O presidente interino do Belenenses fez questão de deixar uma mensagem aos adeptos do clube. Em tempo de crise, diz, nada há a temer:

— Tocou a rebate para o clube. As fases de transição encerram algum drama, mas não são dramáticas. São fases de renovação e por isso é que muitos entenderam que deveria ser o mais curto possível. Apelo a todos, em massa, para comparecerem aos jogos das várias modalidades. Se não houver uma lista de unidade, que venham várias listas, com várias ideias e com gente competente. Não conhecia a nova geração e foi uma revelação bastante positiva, tanto de dentro como de fora da direcção. Dentro do que se apresenta no momento, o Belenenses fica bem servido, desde que haja serenidade. Não tenho receio do futuro.
Prioridade à estabilidade
Como presidente interino do clube do Restelo, José Manuel Anes tem poder para mudar dois dos três administradores da SAD (Miguel Ferreira foi eleito pelos accionistas). Admite fazê-lo, até porque Cabral Ferreira ainda é o presidente e não deverá continuar. Perguntamos-lhe se vai mudar os administradores...
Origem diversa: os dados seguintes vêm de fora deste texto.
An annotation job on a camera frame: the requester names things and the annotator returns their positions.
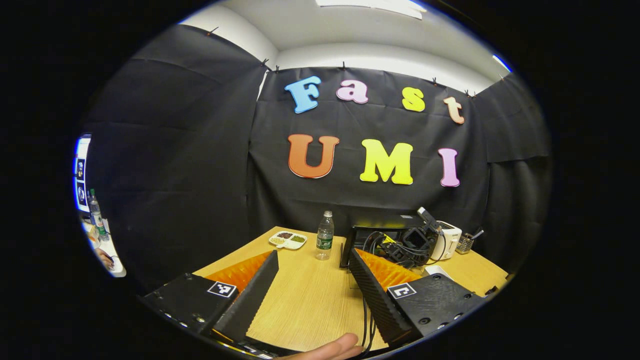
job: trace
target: ceiling light
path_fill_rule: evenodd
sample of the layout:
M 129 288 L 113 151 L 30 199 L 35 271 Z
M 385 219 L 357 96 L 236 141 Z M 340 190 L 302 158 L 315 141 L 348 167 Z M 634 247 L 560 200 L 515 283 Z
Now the ceiling light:
M 508 72 L 511 72 L 511 69 L 509 69 L 509 67 L 505 65 L 504 62 L 502 62 L 502 60 L 500 60 L 498 56 L 493 55 L 493 59 L 497 61 L 500 65 L 504 66 L 504 68 L 507 69 Z
M 411 0 L 316 0 L 316 3 L 321 8 L 326 6 L 359 6 L 387 10 L 420 20 L 422 20 L 422 13 L 427 11 Z

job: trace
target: blue letter
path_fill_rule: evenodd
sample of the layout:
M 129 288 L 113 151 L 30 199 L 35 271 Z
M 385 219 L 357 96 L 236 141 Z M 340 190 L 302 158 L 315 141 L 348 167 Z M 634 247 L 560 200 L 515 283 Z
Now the blue letter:
M 313 84 L 320 84 L 321 82 L 322 81 L 320 81 L 319 77 L 312 76 L 284 87 L 284 90 L 289 91 L 291 95 L 293 95 L 293 99 L 296 101 L 296 108 L 294 109 L 296 114 L 303 113 L 318 106 L 318 102 L 309 99 L 309 95 L 313 97 L 320 96 L 318 88 Z

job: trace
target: pink letter
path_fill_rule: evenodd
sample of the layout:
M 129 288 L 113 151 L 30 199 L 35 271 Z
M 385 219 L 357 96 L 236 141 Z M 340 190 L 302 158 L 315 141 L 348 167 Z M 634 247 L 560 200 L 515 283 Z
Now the pink letter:
M 339 88 L 335 95 L 337 95 L 342 100 L 353 100 L 358 104 L 364 104 L 369 101 L 367 98 L 367 85 L 362 81 L 358 80 L 344 80 L 340 83 L 341 86 L 345 86 Z
M 451 187 L 460 185 L 460 180 L 456 177 L 456 155 L 458 152 L 454 149 L 442 148 L 438 149 L 438 153 L 442 156 L 442 167 L 444 168 L 440 184 Z

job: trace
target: black 3d printed part
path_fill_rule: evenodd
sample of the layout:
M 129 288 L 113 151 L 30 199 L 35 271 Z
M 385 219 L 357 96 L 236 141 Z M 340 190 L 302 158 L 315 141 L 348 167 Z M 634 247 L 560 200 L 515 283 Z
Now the black 3d printed part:
M 413 331 L 413 327 L 394 307 L 391 298 L 382 289 L 380 283 L 355 249 L 351 249 L 349 270 L 358 283 L 369 309 L 371 309 L 371 316 L 376 322 L 382 340 L 389 344 L 390 347 L 414 340 L 415 331 Z
M 235 341 L 243 340 L 277 273 L 278 252 L 274 250 L 213 329 Z
M 207 334 L 238 295 L 235 286 L 220 295 L 215 291 L 216 284 L 221 283 L 184 274 L 140 299 L 188 330 Z
M 442 274 L 389 286 L 387 294 L 421 336 L 459 321 L 486 301 Z

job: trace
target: orange letter
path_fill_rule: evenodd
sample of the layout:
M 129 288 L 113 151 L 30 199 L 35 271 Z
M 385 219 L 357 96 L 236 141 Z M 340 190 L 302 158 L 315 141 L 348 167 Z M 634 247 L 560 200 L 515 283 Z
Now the orange letter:
M 293 134 L 288 138 L 291 143 L 289 149 L 289 169 L 300 177 L 317 179 L 329 174 L 333 167 L 333 150 L 340 139 L 333 136 L 320 136 L 318 141 L 322 146 L 322 160 L 320 165 L 310 167 L 307 165 L 307 148 L 314 139 L 309 135 Z
M 444 99 L 444 103 L 449 107 L 449 116 L 456 124 L 462 124 L 465 118 L 460 116 L 458 109 L 462 109 L 462 105 L 458 104 L 453 96 Z

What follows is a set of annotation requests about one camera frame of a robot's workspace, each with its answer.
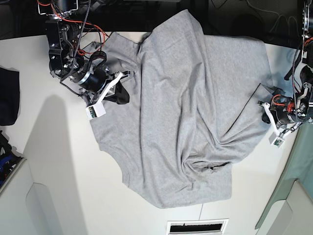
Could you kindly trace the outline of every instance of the gray t-shirt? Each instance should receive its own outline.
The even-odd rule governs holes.
[[[90,121],[123,183],[159,208],[230,198],[232,164],[268,129],[257,104],[271,98],[264,43],[206,36],[185,10],[140,44],[113,33],[105,51],[111,71],[134,71],[130,103],[105,101]]]

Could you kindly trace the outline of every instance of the screw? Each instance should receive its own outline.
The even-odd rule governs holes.
[[[61,70],[55,70],[54,73],[55,73],[56,75],[59,75],[59,74],[61,74]]]
[[[65,25],[61,28],[62,31],[68,31],[69,30],[69,26],[68,25]]]

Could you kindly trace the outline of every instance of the black fabric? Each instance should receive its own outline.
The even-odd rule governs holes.
[[[20,107],[20,73],[0,68],[0,126],[13,125]]]

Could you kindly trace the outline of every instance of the vent grille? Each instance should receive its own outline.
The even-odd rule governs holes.
[[[228,219],[168,221],[166,235],[222,235]]]

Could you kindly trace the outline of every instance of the white table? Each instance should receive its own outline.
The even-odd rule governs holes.
[[[122,33],[138,41],[143,33]],[[84,37],[97,39],[98,34]],[[292,50],[267,45],[275,78],[289,70]],[[34,182],[51,193],[64,234],[163,235],[168,220],[229,218],[225,234],[256,234],[259,219],[291,150],[267,136],[233,167],[232,198],[184,208],[158,209],[122,184],[114,159],[99,150],[85,103],[50,76],[46,36],[0,41],[0,66],[20,71],[21,105],[17,122],[0,127],[28,159]]]

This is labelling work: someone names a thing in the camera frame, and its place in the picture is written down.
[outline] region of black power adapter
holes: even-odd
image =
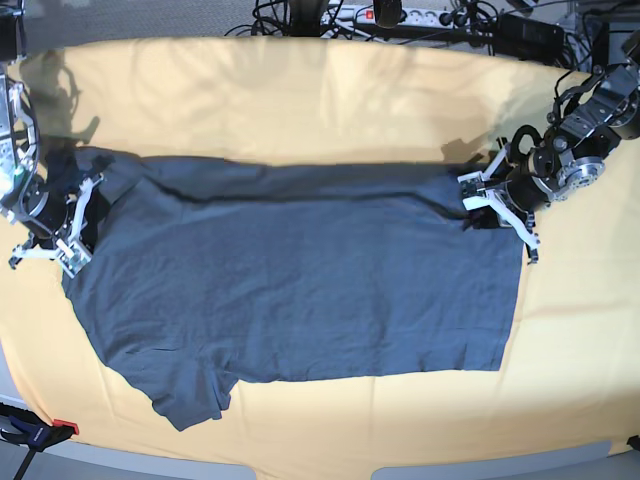
[[[18,58],[18,17],[0,16],[0,62]]]
[[[564,30],[557,25],[502,15],[494,30],[497,53],[553,65],[563,57]]]

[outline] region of red clamp
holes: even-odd
[[[80,435],[80,429],[78,428],[78,425],[75,423],[65,422],[64,420],[54,420],[53,426],[54,427],[71,427],[73,428],[73,433],[75,435]]]

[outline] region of black clamp
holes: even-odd
[[[70,425],[50,427],[44,422],[30,423],[14,416],[10,416],[9,421],[20,433],[1,431],[2,438],[13,445],[26,445],[29,447],[29,452],[22,461],[13,480],[22,480],[36,453],[42,453],[49,447],[69,440],[77,432]]]
[[[640,452],[640,437],[638,437],[638,435],[636,435],[635,437],[631,437],[627,441],[627,445],[629,445],[635,451]]]

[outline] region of gray floor
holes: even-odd
[[[558,455],[564,455],[562,451],[556,453]],[[25,448],[0,442],[0,480],[11,480],[13,478],[25,454]],[[587,458],[583,459],[583,461],[587,460],[584,461],[584,463],[573,465],[571,462],[567,462],[565,464],[568,466],[560,468],[552,468],[546,464],[546,457],[550,455],[552,456],[553,453],[530,456],[537,459],[533,463],[531,463],[531,460],[526,460],[525,457],[516,457],[513,459],[448,465],[446,467],[430,466],[382,469],[373,474],[372,480],[637,480],[640,478],[640,453],[638,452],[629,452],[592,461],[588,461]],[[505,464],[510,463],[516,470],[526,470],[527,461],[531,463],[528,467],[542,469],[543,471],[511,475],[508,473],[510,468],[505,467]],[[182,477],[181,475],[180,478],[198,478],[199,480],[247,480],[248,478],[255,479],[255,476],[253,472],[249,472],[247,475],[244,472],[222,471],[201,477]],[[149,475],[79,462],[47,453],[38,454],[27,471],[24,480],[49,479],[179,480],[176,477]]]
[[[455,0],[405,0],[406,6],[451,8]],[[348,0],[367,5],[371,0]],[[511,10],[507,0],[491,0]],[[254,0],[26,0],[31,53],[100,40],[222,36],[251,22]],[[556,22],[569,3],[536,9],[532,18]]]

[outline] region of power strip
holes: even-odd
[[[323,23],[327,25],[332,16],[325,14]],[[337,16],[338,20],[353,22],[353,26],[366,33],[375,34],[380,37],[406,37],[412,38],[416,35],[427,35],[429,33],[442,33],[442,38],[446,34],[460,37],[472,35],[468,27],[470,20],[462,13],[453,13],[446,10],[433,10],[427,8],[404,8],[402,21],[391,29],[381,28],[376,25],[373,8],[362,5],[343,5]]]

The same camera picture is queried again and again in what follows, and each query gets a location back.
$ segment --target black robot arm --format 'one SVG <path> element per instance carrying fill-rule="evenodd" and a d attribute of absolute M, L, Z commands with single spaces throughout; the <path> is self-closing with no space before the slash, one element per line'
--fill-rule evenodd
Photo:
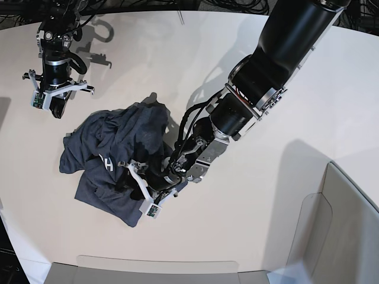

— Até ao fim do mês, que é o período das transferências, não. Tem de ser tudo tratado com pinças. Depois tenho de tomar decisões. Sou presidente da AG da SAD, também, e logo no início de Fevereiro vou reflectir para eventualmente mudar os administradores não eleitos da SAD. Agora nem quero falar disso, porque é o mês em que é necessário ter mais estabilidade.